The United Nations has called on Israel to immediately halt the destruction of Palestinian homes in the West Bank after reporting a dramatic rise in demolitions in the past year.
Israeli forces destroyed 622 Palestinian homes in the West Bank in 2011, “forcibly displacing” almost 1,100 people, over half of them children, according to a UN Office for the Coordination of Humanitarian Affairs report.
This is, of course, nothing new. The UN repeatedly recognizes many of Israel’s actions as unacceptable or illegal. The blockade on Gaza is another frequent one, but the forcible displacement of Palestinians in the West Bank is probably the most prevalent. The Israeli Committee Against House Demolitions (ICAHD), submitted a report in September to three of the UN’s Special Rapporteurs claiming that Israel’s actions in East Jerusalem violate international law, may constitute a war crime, and asked for an investigation into these practices. It says Israel is “forcing the migration process on the basis of ethnicity – which violates international law, and is possibly a war crime.”

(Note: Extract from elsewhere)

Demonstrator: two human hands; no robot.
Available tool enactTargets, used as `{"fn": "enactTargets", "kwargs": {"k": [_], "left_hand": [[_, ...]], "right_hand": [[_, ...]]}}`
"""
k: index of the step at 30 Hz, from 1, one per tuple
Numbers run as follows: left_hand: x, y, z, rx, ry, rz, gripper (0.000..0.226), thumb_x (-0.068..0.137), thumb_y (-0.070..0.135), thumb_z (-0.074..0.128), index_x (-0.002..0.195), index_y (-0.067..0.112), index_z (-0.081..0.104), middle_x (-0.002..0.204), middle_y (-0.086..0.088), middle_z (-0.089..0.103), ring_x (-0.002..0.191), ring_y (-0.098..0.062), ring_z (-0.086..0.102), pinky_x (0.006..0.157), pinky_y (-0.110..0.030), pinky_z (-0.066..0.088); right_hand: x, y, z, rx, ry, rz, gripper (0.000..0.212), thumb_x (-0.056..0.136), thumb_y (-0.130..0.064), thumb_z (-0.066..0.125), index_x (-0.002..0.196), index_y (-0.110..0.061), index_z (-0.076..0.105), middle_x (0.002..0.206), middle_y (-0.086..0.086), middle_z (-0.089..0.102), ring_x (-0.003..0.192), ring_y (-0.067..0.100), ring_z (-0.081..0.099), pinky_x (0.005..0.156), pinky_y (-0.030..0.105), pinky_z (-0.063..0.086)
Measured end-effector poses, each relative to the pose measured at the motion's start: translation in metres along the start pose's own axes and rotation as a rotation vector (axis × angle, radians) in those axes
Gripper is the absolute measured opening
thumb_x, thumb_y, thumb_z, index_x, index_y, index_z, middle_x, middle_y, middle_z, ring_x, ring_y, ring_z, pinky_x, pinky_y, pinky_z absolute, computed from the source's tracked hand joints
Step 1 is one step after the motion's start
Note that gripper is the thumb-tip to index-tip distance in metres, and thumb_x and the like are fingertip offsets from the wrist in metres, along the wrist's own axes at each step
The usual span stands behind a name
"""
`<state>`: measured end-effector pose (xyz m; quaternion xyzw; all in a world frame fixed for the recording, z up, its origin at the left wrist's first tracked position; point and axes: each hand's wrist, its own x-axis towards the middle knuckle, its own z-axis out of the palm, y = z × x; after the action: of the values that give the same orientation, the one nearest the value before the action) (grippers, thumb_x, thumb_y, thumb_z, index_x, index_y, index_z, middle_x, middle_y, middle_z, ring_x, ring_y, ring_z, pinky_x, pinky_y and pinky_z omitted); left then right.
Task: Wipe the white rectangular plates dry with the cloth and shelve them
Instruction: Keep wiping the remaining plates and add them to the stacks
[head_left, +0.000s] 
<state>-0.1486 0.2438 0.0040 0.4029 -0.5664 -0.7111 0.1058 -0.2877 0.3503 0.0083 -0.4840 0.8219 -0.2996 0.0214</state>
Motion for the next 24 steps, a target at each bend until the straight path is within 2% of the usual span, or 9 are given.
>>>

As is so common when talking about human rights abuses with a bird’s eye view, the true nature of what it means to destroy Palestinian homes, build new settlements, and prevent them from building their own homes is obscured and indistinct. Which brings us to another incident that occurred over the weekend: a Palestinian man was building a house in the occupied West Bank in violation of Israeli rules of domination. As Philip Weiss explained it: “The man refused to move. The Israeli army drove a tractor over his legs. The tractor belonged to the Palestinians. The Israeli army had seized it. The man was hospitalized.”
More information and photographs here.
There is a single reason this kind of daily abuse and illegality continues, and it doesn’t have anything to do with Israeli intransigence. That single factor is American support.